A common complaint from middle level management is not enough buy in from upper level managers. Even with the FUD factor in play, many maintain since court cases are not plastered all over FOX or CNN, that lawsuits in this area do not take place and therefore, the actual risk is more qualified than quantified. What any experienced attorney will concur with is that non-disclosure is commonly used in the terms of settling a lawsuit. This protocol is what keeps a lawsuit out of the public eye, not the lack of occurrence.

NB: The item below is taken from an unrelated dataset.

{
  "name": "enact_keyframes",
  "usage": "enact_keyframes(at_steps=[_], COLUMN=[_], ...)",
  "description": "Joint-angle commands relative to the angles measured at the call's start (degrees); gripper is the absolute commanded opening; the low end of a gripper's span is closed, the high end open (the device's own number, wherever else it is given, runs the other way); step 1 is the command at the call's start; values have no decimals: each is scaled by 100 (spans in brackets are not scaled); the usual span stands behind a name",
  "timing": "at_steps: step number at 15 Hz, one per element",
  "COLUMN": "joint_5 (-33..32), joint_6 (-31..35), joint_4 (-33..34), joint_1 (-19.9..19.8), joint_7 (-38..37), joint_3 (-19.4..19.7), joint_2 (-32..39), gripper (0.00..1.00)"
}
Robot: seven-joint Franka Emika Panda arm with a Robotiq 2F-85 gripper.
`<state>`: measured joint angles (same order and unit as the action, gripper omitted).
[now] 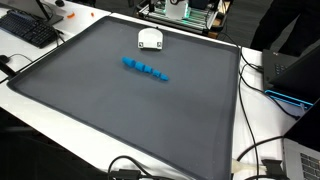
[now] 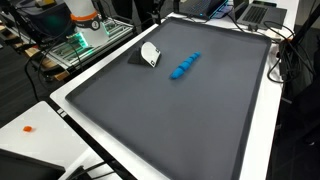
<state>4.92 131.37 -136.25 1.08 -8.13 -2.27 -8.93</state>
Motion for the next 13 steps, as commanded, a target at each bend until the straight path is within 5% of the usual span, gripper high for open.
enact_keyframes(at_steps=[1,13], joint_5=[-196,-196], joint_6=[-183,-45], joint_4=[61,148], joint_1=[45,116], joint_7=[249,512], joint_3=[-37,-66], joint_2=[-84,-24], gripper=[100,100])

President Bush has set forth an initiative for tort reform. Just recently in Georgia, medical physicians are limited to a maximum of $350,000 per claim where before claims in the millions were very common. Even with tort reform in place, civil lawsuits will continue to take place. Are you ready for court? Is your CEO or President? Think so? As a result of incidents from Enron and Tyco, it should come as no surprise to business executives that security and networking personnel have a duty to document transgressions that can lead to a breach or fraud. If your networking manager provides the CIO or CEO information to support the need for enhanced security and it is denied, it should be incumbent on this same individual to say, “I understand. I need for you to sign here acknowledging that you were advised on this issue and declined my recommendations.”